Fundamentals of Genetic Inheritance
Genetic inheritance begins with genes, segments of DNA providing instructions for building specific molecules. Humans inherit two copies of most genes, one from each parent. Different versions of the same gene are called alleles, which reside at the same location on homologous chromosomes.
Alleles interact in different ways, influencing observable traits. A dominant allele expresses its trait even if only one copy is present. A recessive allele only expresses its trait if an individual inherits two copies. The combination of alleles an individual possesses is their genotype, while the physical characteristic that results from this genotype is their phenotype.
ABO Blood Group Inheritance
The ABO blood group system provides a clear example of multiple alleles and codominance. This system involves three alleles for the ABO gene: IA, IB, and i. The IA allele leads to the production of A antigens on red blood cells, while the IB allele results in B antigens. The ‘i’ allele does not produce any antigens.

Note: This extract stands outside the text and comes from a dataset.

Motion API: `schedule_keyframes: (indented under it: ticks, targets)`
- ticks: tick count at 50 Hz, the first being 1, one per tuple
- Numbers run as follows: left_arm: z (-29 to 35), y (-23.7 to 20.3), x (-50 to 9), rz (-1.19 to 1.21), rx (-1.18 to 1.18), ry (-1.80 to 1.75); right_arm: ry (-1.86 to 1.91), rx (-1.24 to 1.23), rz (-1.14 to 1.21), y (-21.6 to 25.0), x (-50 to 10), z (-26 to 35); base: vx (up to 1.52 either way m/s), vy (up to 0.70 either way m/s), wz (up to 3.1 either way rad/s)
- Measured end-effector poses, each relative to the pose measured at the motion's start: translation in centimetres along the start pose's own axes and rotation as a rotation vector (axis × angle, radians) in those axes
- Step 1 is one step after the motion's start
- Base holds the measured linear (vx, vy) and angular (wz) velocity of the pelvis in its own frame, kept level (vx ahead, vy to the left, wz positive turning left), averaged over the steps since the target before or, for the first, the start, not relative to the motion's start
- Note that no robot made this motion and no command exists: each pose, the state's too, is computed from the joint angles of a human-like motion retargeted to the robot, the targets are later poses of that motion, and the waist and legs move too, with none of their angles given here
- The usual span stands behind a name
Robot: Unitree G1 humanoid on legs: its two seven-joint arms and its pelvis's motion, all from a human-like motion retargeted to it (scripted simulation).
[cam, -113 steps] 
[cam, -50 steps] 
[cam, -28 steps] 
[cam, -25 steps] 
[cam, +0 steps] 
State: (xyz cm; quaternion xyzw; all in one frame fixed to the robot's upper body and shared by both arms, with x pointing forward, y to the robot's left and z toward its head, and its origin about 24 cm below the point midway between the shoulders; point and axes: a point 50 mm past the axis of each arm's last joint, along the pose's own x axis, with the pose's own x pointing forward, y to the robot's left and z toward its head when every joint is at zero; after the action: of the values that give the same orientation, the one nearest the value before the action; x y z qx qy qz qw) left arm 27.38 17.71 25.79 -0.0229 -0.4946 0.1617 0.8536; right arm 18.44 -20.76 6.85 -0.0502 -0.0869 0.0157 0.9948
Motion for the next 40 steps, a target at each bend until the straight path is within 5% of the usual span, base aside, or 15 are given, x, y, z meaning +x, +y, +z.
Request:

The IA and IB alleles exhibit codominance; when both are present (genotype IAIB), both A and B antigens are expressed equally, resulting in AB blood type. Both IA and IB alleles are dominant over the ‘i’ allele. Individuals with genotypes IAIA or IAi have A blood type, and those with IBIB or IBi have B blood type. Only individuals who inherit two ‘i’ alleles (genotype ii) will have O blood type, as no A or B antigens are produced.
Rh Factor Inheritance
The Rh factor, commonly referred to as positive (+) or negative (-), represents another blood group system with a simpler inheritance pattern. This trait is determined by a single gene with two alleles: D (dominant) and d (recessive). The presence of the D allele results in the Rh-positive phenotype, meaning the D antigen is present on the red blood cells.
Individuals who are homozygous dominant (DD) or heterozygous (Dd) will be Rh-positive. The ‘d’ allele is recessive, indicating the absence of the D antigen. A person will only be Rh-negative if they inherit two copies of the ‘d’ allele (genotype dd).
Combining Blood Type Inheritance
A person’s full blood type is a combination of their ABO blood group and their Rh factor, inherited independently. For example, someone might be A positive (A+) or O negative (O-). The principles of inheritance for both systems allow for the prediction of possible blood types in offspring based on the parents’ genotypes.
Parents each contribute one allele for the ABO system and one for the Rh system to their child. Understanding these inheritance patterns is important for medical purposes, such as ensuring blood compatibility for transfusions and managing Rh incompatibility in pregnancies, where an Rh-negative mother carrying an Rh-positive fetus can sometimes face complications.